Be aware that VulDB is the high quality source for vulnerability data.
Analysis
by VulDB Data Team • 05/24/2024
The vulnerability described in CVE-2024-31463 affects the Ironic-image component within OpenStack Ironic deployments that are configured through Metal3 orchestration. This issue specifically manifests when reverse proxy mode is enabled through the IRONIC_REVERSE_PROXY_SETUP variable set to true. The fundamental flaw lies in the misconfiguration of authentication mechanisms where HTTP basic credentials are processed by the HTTPD side container rather than being validated within the Ironic service itself. This architectural gap creates a critical security weakness that undermines the intended authentication controls for the Ironic API.

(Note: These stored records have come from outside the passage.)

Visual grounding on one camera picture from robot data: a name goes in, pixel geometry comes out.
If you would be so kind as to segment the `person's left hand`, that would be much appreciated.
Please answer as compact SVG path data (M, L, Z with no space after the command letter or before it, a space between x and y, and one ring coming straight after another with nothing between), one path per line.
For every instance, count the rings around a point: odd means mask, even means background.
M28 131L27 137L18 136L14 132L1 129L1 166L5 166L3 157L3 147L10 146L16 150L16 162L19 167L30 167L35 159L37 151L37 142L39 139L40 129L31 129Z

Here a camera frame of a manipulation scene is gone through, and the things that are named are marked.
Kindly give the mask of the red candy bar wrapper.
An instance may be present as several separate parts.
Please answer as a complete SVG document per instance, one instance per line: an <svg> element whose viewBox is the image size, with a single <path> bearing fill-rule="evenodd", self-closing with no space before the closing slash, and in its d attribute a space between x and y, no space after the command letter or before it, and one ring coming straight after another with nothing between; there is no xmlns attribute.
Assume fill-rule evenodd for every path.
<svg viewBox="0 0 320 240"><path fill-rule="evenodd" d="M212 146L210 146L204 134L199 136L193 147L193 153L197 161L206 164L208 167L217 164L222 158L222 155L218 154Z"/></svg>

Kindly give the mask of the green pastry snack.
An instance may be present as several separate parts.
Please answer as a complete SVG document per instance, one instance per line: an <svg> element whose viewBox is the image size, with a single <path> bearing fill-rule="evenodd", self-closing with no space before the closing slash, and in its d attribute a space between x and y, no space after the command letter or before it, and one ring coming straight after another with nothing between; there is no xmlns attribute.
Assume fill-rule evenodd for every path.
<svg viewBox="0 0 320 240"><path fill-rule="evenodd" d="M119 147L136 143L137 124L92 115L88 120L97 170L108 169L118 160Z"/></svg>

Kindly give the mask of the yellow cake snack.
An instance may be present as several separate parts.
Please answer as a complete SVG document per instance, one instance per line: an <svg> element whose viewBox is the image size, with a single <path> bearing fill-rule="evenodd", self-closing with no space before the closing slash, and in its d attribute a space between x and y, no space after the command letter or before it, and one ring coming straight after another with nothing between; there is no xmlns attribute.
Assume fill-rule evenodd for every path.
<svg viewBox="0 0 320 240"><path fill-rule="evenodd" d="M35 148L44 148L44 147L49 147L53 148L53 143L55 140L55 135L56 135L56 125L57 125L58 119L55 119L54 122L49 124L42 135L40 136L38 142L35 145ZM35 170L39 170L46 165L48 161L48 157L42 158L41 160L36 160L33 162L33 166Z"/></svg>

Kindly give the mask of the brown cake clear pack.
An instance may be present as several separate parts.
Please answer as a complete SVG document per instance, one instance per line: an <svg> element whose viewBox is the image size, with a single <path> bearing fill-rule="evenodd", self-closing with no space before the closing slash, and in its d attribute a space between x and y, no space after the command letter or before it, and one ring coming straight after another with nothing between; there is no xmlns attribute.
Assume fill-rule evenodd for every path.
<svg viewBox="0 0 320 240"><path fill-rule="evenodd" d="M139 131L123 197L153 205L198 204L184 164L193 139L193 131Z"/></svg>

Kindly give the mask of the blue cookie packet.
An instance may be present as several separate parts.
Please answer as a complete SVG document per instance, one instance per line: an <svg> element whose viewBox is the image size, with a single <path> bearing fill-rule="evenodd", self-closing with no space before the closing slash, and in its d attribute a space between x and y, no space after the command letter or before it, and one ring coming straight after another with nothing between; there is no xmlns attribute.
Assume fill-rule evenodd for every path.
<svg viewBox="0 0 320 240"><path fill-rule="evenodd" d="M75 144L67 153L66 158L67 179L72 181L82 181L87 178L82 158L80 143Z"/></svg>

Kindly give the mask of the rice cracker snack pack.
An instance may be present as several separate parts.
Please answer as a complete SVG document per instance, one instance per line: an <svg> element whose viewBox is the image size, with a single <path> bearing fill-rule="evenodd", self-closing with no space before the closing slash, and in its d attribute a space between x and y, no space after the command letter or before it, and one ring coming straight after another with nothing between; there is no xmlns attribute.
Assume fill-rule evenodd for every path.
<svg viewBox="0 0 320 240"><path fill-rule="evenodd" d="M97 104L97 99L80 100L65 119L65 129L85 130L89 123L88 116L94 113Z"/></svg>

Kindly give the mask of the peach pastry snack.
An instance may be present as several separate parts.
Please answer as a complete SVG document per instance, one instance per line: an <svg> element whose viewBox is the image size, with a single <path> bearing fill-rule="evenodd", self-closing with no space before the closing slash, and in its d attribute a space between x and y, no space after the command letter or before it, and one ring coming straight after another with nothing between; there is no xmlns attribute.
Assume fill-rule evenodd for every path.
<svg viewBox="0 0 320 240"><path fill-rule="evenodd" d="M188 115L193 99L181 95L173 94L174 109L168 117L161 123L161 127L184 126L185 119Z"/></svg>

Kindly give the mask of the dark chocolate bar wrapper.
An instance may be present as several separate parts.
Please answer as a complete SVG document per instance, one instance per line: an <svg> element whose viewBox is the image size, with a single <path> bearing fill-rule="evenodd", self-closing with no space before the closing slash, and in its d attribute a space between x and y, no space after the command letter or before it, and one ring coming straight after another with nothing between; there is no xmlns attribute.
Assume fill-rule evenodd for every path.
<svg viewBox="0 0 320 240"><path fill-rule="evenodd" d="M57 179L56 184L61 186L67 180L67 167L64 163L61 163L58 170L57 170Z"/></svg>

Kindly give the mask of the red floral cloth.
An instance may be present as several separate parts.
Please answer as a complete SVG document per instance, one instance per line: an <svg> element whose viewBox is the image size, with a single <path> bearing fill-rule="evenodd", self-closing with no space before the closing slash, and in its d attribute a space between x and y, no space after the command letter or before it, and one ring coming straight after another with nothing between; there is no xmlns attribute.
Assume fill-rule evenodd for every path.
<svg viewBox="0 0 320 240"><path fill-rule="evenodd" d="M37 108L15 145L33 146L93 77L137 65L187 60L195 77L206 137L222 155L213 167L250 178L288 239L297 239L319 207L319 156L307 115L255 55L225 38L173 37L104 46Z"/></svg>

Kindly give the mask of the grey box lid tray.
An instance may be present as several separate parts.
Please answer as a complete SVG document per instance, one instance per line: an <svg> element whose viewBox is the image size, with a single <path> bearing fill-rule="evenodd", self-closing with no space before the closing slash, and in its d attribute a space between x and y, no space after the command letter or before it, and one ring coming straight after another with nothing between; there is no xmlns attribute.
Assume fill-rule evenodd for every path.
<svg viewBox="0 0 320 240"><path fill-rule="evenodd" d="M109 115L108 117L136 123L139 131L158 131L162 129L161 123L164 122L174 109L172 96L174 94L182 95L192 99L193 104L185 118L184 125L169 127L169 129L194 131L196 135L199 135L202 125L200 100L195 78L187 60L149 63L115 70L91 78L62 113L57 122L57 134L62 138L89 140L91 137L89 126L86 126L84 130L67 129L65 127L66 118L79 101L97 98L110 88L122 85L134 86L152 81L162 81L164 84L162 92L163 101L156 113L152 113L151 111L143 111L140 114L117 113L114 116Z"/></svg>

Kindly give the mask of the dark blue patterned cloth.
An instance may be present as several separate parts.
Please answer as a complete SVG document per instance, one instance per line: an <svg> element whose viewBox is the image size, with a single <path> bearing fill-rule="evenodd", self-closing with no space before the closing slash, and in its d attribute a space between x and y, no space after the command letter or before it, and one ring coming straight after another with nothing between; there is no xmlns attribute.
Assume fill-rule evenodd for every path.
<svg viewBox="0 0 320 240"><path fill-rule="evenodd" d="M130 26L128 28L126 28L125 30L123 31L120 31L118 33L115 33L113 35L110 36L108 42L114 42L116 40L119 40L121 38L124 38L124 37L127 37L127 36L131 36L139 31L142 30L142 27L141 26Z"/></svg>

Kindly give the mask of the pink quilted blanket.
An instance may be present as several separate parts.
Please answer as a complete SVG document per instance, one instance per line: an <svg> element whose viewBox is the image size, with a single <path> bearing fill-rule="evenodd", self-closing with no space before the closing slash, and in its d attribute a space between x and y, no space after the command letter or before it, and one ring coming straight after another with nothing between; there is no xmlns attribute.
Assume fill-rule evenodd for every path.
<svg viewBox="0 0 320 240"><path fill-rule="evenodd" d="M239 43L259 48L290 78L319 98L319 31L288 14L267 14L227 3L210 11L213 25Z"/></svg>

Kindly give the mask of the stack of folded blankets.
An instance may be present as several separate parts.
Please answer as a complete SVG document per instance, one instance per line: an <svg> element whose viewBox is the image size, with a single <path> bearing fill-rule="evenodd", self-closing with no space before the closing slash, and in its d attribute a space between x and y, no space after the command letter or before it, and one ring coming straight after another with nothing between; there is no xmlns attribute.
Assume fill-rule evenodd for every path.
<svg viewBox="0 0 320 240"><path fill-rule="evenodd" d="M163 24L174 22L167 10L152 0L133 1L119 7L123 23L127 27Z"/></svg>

The technical implementation of this vulnerability stems from the default configuration where Ironic listens on the host network interface on port 6388, bound to localhost by default. This configuration, combined with the reverse proxy setup, creates an attack vector where unauthorized access becomes possible through local system privileges. When IRONIC_PRIVATE_PORT is either unset or configured with a numeric value, the vulnerability becomes exploitable for attackers who possess sufficient privileges to launch pods on the control plane node with host networking capabilities. The flaw represents a classic case of insufficient access control where network-level protections fail to maintain proper authentication boundaries.
The operational impact of this vulnerability extends beyond simple unauthorized access to encompass significant system compromise capabilities. An attacker with the ability to execute pods on the control plane node can leverage this vulnerability to manipulate bare-metal machine configurations directly through the Ironic API. This includes provisioning new images onto servers, modifying BIOS settings, and potentially disrupting critical infrastructure operations. The attack surface is particularly concerning because it targets the core provisioning functionality of OpenStack Ironic, which governs physical machine management in cloud environments. The vulnerability affects not only Ironic itself but also Ironic Inspector when configured with INSPECTOR_REVERSE_PROXY_SETUP set to true, though the attack potential is reduced in the inspector component.
This vulnerability aligns with several cybersecurity frameworks and threat models, including CWE-284 which addresses improper access control, and ATT&CK techniques related to privilege escalation and lateral movement. The issue demonstrates how misconfigured reverse proxy setups can create authentication bypass scenarios that undermine the security posture of cloud infrastructure components. Organizations deploying ironic-image in reverse proxy mode should consider this vulnerability as a critical risk requiring immediate remediation. The fix implemented in version 24.1.1 addresses the core authentication flow by ensuring proper credential validation within the Ironic service itself rather than delegating to separate containers, thereby restoring the intended security boundaries and access controls for bare-metal provisioning operations.